宇治拾遺物語(巻十二 二)138提婆菩薩、龍樹菩薩の許に参る事

 昔、西天竺に龍樹菩薩と申す上人まします。智恵甚深なり。また、中天竺に提婆菩薩と申す上人、龍樹の智恵深きよしを聞き給ひて、西天竺に行き向ひて、門外にたちて、案内を申さんとし給ふ所に、御弟子、ほかより来給ひて、「いかなる人にてましますぞ」と問ふ。提婆菩薩答へ給ふやう、大師の智恵深くましますよし承りて、嶮難をしのぎて、中天竺より、はるばる参りたり、このよし申すべきよし、宣ふ。御弟子、龍樹に申しければ、小箱に水を入れて出ださる。提婆、心得給ひて、衣の襟より針を一つ取りいだして、この水にいれて返し奉る。これをみて、龍樹、大きに驚きて、「早く入れ奉れ」とて、坊中を掃ききよめて、入れ奉り給ふ。

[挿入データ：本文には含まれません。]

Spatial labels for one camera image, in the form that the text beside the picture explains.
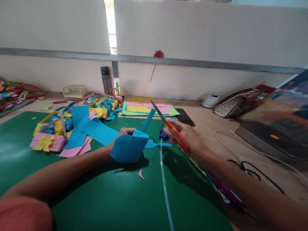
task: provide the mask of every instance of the scissor blade
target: scissor blade
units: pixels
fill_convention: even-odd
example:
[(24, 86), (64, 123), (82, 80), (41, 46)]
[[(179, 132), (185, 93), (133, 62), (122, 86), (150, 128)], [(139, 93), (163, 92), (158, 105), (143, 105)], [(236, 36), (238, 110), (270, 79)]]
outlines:
[(163, 116), (163, 114), (160, 112), (160, 110), (158, 109), (158, 107), (156, 106), (156, 104), (153, 102), (153, 100), (151, 100), (151, 103), (153, 104), (155, 110), (157, 111), (157, 113), (159, 114), (160, 118), (163, 120), (164, 123), (167, 122), (166, 118)]

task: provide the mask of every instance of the green cutting mat
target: green cutting mat
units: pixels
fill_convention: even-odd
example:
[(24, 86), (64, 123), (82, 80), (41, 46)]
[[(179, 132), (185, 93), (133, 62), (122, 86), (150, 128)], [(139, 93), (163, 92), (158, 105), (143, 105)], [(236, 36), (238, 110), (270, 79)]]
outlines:
[[(55, 153), (29, 148), (36, 124), (47, 115), (24, 112), (0, 125), (0, 195), (31, 173), (62, 159)], [(141, 130), (143, 121), (118, 118), (105, 124), (117, 131), (122, 127)], [(151, 120), (147, 129), (155, 142), (159, 142), (161, 125), (161, 120)], [(93, 140), (91, 147), (94, 150), (101, 144)], [(159, 147), (143, 153), (133, 164), (111, 159), (55, 196), (50, 204), (56, 230), (170, 230)], [(163, 147), (163, 155), (175, 230), (232, 230), (217, 193), (179, 148)], [(145, 181), (138, 176), (141, 168)]]

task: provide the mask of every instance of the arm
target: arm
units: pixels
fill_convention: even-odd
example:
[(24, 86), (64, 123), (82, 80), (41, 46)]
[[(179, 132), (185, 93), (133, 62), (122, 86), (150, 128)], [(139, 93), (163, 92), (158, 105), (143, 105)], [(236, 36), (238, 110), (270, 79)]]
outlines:
[[(134, 128), (122, 128), (118, 136), (132, 134), (133, 131)], [(85, 172), (109, 159), (113, 144), (114, 142), (95, 151), (48, 165), (14, 185), (0, 200), (11, 197), (32, 197), (46, 200)]]
[[(273, 230), (307, 229), (306, 208), (217, 156), (191, 126), (177, 120), (170, 122), (177, 126), (190, 148), (191, 156), (229, 187), (261, 223)], [(164, 131), (169, 135), (170, 142), (174, 143), (176, 135), (173, 131), (167, 128)]]

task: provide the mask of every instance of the hand
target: hand
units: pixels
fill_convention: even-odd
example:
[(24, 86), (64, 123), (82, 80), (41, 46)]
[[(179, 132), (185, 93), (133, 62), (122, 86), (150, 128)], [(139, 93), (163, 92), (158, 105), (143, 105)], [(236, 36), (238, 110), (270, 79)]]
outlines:
[(111, 151), (111, 149), (112, 149), (113, 145), (115, 144), (115, 141), (118, 137), (120, 137), (123, 134), (132, 135), (134, 130), (135, 130), (135, 128), (125, 128), (125, 127), (121, 128), (121, 130), (120, 130), (119, 134), (117, 135), (117, 137), (115, 138), (115, 140), (110, 145), (108, 145), (108, 147), (110, 148), (110, 151)]
[[(203, 138), (190, 125), (173, 119), (170, 119), (169, 122), (177, 127), (176, 129), (185, 140), (193, 157), (200, 155), (204, 150), (208, 149)], [(164, 127), (164, 132), (169, 136), (169, 142), (171, 144), (174, 144), (176, 141), (181, 144), (178, 136), (172, 129)]]

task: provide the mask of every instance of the red scissors handle
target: red scissors handle
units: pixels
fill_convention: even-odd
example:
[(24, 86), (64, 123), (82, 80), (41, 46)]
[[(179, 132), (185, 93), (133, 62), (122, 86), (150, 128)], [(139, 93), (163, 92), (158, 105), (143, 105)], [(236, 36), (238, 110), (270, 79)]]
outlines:
[(176, 141), (176, 143), (181, 147), (181, 149), (184, 152), (189, 152), (188, 145), (186, 144), (183, 137), (180, 135), (179, 131), (168, 120), (166, 121), (166, 125), (167, 125), (168, 128), (172, 129), (175, 132), (175, 134), (178, 136), (178, 138), (180, 139), (181, 144), (179, 144), (177, 141)]

 御弟子、あやしみ思ふやう、水をあたへ給ふことは、遠国よりはるばると来給へば、つかれ給ふらん、喉潤さん為と心得たれば、この人、針を入れて返し給ふに、大師、驚き給ひて、うやまひ給ふ事、心得ざることかなと思ひて、後に、大師に問ひ申しければ、答へ給ふやう、「水をあたへつるは、我が智恵は、小箱の内の水のごとし、しかるに、汝万里をしのぎて来る、智恵をうかべよとて、水をあたへつるなり。上人、空に御心を知りて、針を水に入れて返すことは、我が針ばかりの智恵を以て、汝が大海の底をきはめんとなり。汝ら、年来随逐すれども、この心を知らずして、これを問ふ。上人は、始めてきたれども、わが心をしる。これ智恵のあるとなきなり」云々。
 すなはち、瓶水を移すごとく、法文を習ひ伝へ給ひて、中天竺に帰り給ひて、中天竺に帰り給ひけりとなん。